From the data below, return the exact lines starting at the line containing "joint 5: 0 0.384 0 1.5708" and ending at the line containing "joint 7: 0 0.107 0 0", both included, and nothing else.

Items from a dataset
┄┄┄┄┄┄┄┄┄┄
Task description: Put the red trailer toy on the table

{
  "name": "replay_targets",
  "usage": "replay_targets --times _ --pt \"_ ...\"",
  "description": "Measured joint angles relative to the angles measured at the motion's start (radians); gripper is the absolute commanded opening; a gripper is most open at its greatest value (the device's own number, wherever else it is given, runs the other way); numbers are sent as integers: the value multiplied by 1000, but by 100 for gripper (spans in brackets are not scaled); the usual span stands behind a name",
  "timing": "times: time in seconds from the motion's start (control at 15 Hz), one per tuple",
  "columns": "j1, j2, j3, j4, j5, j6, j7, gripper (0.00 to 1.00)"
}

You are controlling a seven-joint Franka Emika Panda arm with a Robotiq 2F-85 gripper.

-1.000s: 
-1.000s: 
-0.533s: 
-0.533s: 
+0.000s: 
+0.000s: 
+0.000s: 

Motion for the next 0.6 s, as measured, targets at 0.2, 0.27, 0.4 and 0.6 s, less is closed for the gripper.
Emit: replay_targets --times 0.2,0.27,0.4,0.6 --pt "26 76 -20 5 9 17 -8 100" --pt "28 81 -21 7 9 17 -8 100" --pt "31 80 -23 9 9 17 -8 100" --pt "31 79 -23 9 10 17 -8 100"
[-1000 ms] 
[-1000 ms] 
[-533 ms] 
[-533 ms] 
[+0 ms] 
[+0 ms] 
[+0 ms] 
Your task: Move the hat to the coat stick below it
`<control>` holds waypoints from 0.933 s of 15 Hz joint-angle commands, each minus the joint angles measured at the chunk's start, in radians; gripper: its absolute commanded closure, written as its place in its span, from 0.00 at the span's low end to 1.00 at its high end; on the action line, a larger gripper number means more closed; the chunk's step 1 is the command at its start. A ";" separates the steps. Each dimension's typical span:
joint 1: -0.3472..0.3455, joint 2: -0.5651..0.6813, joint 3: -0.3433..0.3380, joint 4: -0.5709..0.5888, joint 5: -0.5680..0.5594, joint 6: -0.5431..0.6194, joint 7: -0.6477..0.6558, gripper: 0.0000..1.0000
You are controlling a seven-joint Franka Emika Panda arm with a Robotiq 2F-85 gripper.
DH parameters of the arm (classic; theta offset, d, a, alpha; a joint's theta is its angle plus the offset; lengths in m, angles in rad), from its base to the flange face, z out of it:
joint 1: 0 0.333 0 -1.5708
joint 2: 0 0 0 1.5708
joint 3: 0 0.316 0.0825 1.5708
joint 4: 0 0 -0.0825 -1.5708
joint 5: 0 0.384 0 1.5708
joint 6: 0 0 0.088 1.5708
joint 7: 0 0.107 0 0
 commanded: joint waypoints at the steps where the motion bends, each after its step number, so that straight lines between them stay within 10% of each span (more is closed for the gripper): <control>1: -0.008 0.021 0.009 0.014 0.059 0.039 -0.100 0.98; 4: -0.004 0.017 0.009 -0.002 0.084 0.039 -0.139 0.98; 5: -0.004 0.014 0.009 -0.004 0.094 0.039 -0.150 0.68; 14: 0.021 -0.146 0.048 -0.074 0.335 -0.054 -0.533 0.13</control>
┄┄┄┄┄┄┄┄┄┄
RESULT OF THE EXERCISE
joint 5: 0 0.384 0 1.5708
joint 6: 0 0 0.088 1.5708
joint 7: 0 0.107 0 0

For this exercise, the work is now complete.